A Síndrome de Reye é uma síndrome que se apresenta como uma encefalopatia e degeneração gordurosa das vísceras e aparece após uma infecção aguda causada por vírus. Esta doença é rara, sendo estimada a presença de 1 caso para 100.000 pessoas.

A doença foi descrita, pela primeira vez, em 1929, como uma doença clínica e patológica, mas não foi devidamente identificada. Em 1963 foram reportados 16 casos de encefalite, no estado da Carolina do Norte, Estados Unidos, caracterizando uma epidemia da Síndrome.

Até hoje, ela é uma doença não entendida, que ataca crianças com idade abaixo de 16 anos, e tendo como possíveis causas os agentes viróticos, tais como o vírus da varicela, toxinas exógenas, salicilatos (aspirina) e defeitos metabólicos intrínsecos nas enzimas do ciclo da uréia.

Em relação ao uso de aspirinas durante os períodos infecciosos descreve-se que elas podem fazer aparecer a síndrome, mas não há provas conclusivas a respeito. Por isso é que as bulas de aspirina alertam para tal fato, com o intuito de prevenir a população contra estes efeitos colatais.

A maioria dos casos registrados nos Estados Unidos, ocorre no outono e inverno. Os surtos foram associados a ocorrência do vírus da varicela, do Epstein-Barr. Na Tailândia, a síndrome foi associada à ingestão de aflatoxina.

Com o aparecimento da doença, há um acúmulo de gordura do pâncreas, coração, rins e baço, além de uma inflamação do fígado.
 

Sinais e Sintomas

Os sintomas são precedidos por uma doença de característica viral, como uma infecção respiratória, diarréia ou mesmo após varicela. No caso da varicela, a síndrome aparece cinco dias após os primeiros sinais da doença e das erupções na pele da criança.

São sinais da Síndrome: náuseas, vômitos, letargia e indiferença. A criança também pode apresentar irritação, delírios, amnésia e respiração acelerada.
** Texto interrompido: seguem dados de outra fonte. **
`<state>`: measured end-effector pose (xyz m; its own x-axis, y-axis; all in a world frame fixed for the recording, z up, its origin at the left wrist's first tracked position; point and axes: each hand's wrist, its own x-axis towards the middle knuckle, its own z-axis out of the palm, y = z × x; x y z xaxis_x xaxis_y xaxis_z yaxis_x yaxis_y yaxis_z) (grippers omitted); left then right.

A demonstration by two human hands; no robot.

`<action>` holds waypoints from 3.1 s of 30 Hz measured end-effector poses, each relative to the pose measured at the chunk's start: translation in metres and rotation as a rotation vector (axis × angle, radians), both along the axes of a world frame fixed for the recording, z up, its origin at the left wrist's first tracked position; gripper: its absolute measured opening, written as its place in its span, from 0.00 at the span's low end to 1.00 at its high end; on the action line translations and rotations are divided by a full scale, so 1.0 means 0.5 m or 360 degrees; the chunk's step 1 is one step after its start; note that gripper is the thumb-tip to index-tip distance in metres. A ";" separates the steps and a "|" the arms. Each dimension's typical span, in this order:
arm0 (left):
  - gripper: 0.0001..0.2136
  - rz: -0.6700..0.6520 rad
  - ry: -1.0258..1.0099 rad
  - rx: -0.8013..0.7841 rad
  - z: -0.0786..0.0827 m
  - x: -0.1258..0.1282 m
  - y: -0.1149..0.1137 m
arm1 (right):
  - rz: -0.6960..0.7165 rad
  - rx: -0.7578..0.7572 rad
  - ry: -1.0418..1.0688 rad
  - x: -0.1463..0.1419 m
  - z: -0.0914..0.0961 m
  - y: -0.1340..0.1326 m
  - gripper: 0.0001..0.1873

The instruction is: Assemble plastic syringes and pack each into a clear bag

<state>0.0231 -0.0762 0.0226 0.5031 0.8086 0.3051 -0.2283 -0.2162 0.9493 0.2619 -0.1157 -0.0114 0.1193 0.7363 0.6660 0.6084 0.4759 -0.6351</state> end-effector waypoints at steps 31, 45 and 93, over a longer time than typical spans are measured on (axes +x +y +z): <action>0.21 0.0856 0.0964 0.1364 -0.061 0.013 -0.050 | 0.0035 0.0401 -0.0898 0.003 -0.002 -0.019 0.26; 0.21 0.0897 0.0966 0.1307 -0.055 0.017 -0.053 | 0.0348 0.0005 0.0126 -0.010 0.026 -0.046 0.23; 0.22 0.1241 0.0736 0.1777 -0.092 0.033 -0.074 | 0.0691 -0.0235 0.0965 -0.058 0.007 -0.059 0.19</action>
O fígado pode crescer de tamanho, mas não há sinais de manchas amarelas na pele ou febre pronunciada.

Quando a doença avança pode ocorrer estágios mais profundos de coma, convulsões, episódios de desorientação, flacidez e o paciente pode apresentar as pupilas dilatadas, fixas, além da evolução do quadro para uma parada respiratória.


Tratamento

Como a causa da síndrome é incerta e os distúrbios do metabolismos são generalizados, não há um tratamento específico. Se o diagnóstico for feito cedo, e houver um cuidado intensivo, isso colaborará no tratamento e na evolução do paciente.

Os estágios mais avançados requerem um cuidado intensivo, sendo que a criança deve ser monitorada, para haver um controle do seu estado de saúde, e de todas as funções orgânicas.

Os prognósticos para as crianças com a síndrome de Reye são sombrios. Se feito um diagnostico cedo, há chance de redução da mortalidade. Nos casos em que o diagnóstico é tardio, poderá haver seqüelas neurológicas graves e até fatais.

O tratamento da criança com Síndrome de Reye deve ser sempre em hospital e não em casa, pois é uma doença séria e grave.


Prevenção

Não devem ser administrados aspirinas ou outros derivados no tratamento da varicela, gripe ou outro tipo de doença de origem viral.

E não deve-se dar aspirina inadvertidamente em qualquer doença para crianças com menos de 12 anos de idade.